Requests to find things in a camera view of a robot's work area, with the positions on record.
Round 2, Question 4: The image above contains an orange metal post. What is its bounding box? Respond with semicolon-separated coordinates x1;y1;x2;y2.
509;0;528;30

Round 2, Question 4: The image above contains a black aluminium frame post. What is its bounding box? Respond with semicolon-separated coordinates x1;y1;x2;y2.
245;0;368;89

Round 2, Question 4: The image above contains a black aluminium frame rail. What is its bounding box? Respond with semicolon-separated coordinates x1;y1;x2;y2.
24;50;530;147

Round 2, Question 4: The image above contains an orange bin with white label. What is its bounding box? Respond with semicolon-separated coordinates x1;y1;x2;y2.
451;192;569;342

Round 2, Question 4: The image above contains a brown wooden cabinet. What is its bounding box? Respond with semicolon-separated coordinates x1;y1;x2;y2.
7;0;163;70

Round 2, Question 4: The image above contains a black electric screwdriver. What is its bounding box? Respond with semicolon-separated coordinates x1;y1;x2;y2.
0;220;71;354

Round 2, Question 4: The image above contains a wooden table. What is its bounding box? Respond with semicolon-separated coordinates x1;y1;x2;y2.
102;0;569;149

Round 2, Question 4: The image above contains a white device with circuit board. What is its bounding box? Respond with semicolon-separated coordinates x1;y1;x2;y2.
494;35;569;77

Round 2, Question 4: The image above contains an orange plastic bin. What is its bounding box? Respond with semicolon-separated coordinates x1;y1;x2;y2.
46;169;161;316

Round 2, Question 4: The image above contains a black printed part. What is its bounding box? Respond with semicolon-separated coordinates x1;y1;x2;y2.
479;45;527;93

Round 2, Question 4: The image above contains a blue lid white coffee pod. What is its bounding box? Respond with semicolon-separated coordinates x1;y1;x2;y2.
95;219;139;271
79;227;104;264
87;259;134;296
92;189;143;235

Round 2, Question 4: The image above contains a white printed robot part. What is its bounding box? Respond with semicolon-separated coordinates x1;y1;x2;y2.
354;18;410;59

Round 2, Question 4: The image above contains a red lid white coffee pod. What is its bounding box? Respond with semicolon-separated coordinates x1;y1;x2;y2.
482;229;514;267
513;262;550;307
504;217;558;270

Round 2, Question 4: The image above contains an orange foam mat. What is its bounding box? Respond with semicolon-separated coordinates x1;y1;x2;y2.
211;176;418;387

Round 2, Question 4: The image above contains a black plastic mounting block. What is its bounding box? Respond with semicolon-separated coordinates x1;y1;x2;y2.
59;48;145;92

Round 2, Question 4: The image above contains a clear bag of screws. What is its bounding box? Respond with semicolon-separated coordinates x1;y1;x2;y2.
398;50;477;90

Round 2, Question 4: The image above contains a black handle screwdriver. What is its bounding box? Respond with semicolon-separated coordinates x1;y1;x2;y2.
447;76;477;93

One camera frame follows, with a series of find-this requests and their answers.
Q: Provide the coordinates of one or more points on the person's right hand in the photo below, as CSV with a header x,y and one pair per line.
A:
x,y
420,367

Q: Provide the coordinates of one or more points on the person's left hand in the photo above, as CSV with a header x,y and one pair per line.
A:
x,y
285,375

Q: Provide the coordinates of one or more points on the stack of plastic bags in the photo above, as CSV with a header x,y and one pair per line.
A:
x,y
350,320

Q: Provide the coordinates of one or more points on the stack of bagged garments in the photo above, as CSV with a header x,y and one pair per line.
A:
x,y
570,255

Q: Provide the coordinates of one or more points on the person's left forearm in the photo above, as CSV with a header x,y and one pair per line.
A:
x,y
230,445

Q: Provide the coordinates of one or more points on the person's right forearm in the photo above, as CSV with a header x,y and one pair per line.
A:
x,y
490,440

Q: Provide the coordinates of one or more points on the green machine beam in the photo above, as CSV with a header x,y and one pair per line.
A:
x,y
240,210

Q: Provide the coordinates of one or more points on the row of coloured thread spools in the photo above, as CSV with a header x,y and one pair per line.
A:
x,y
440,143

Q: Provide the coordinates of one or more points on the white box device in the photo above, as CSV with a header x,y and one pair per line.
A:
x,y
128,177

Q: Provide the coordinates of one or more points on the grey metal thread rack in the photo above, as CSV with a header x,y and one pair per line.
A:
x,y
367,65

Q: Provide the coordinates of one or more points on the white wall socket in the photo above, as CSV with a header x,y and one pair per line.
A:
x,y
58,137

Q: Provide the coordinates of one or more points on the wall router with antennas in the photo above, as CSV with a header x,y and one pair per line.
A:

----

* TASK DETAILS *
Count how many lines above contain the word "forearm". Reply with the number alone.

* ANSWER BOX *
2